=== Assignment ===
Copy every line of the material below word for word.

=== Data extract ===
• • • • • • •

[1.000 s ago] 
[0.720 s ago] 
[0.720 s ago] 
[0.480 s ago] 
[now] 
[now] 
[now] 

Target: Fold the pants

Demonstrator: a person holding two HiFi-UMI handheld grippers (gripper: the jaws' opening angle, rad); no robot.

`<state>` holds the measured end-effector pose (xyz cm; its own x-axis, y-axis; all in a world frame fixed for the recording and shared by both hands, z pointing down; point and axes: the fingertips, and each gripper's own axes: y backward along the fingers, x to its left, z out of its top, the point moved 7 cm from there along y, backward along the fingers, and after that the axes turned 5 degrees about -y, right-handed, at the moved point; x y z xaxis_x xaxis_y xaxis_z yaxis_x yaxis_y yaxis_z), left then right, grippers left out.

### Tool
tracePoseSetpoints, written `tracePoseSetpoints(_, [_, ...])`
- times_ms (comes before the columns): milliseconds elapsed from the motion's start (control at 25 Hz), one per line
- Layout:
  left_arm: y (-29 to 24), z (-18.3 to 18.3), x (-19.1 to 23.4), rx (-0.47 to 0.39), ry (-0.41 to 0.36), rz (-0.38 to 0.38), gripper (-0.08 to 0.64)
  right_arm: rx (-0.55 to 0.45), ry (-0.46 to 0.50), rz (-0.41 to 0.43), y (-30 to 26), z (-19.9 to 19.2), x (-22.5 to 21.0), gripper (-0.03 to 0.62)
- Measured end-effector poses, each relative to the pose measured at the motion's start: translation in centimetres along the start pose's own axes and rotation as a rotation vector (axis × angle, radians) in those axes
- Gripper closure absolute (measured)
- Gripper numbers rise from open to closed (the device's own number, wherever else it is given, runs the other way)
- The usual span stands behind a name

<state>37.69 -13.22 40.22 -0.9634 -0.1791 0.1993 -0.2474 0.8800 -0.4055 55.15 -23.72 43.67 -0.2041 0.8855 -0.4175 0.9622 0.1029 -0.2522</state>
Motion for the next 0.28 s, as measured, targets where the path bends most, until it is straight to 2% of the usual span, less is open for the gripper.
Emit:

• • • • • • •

=== Exercise response ===
[1.000 s ago] 
[0.720 s ago] 
[0.720 s ago] 
[0.480 s ago] 
[now] 
[now] 
[now] 

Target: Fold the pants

Demonstrator: a person holding two HiFi-UMI handheld grippers (gripper: the jaws' opening angle, rad); no robot.

`<state>` holds the measured end-effector pose (xyz cm; its own x-axis, y-axis; all in a world frame fixed for the recording and shared by both hands, z pointing down; point and axes: the fingertips, and each gripper's own axes: y backward along the fingers, x to its left, z out of its top, the point moved 7 cm from there along y, backward along the fingers, and after that the axes turned 5 degrees about -y, right-handed, at the moved point; x y z xaxis_x xaxis_y xaxis_z yaxis_x yaxis_y yaxis_z), left then right, grippers left out.

### Tool
tracePoseSetpoints, written `tracePoseSetpoints(_, [_, ...])`
- times_ms (comes before the columns): milliseconds elapsed from the motion's start (control at 25 Hz), one per line
- Layout:
  left_arm: y (-29 to 24), z (-18.3 to 18.3), x (-19.1 to 23.4), rx (-0.47 to 0.39), ry (-0.41 to 0.36), rz (-0.38 to 0.38), gripper (-0.08 to 0.64)
  right_arm: rx (-0.55 to 0.45), ry (-0.46 to 0.50), rz (-0.41 to 0.43), y (-30 to 26), z (-19.9 to 19.2), x (-22.5 to 21.0), gripper (-0.03 to 0.62)
- Measured end-effector poses, each relative to the pose measured at the motion's start: translation in centimetres along the start pose's own axes and rotation as a rotation vector (axis × angle, radians) in those axes
- Gripper closure absolute (measured)
- Gripper numbers rise from open to closed (the device's own number, wherever else it is given, runs the other way)
- The usual span stands behind a name

<state>37.69 -13.22 40.22 -0.9634 -0.1791 0.1993 -0.2474 0.8800 -0.4055 55.15 -23.72 43.67 -0.2041 0.8855 -0.4175 0.9622 0.1029 -0.2522</state>
Motion for the next 0.28 s, as measured, targets where the path bends most, until it is straight to 2% of the usual span, less is open for the gripper.
Emit:

That covers the exercise completely.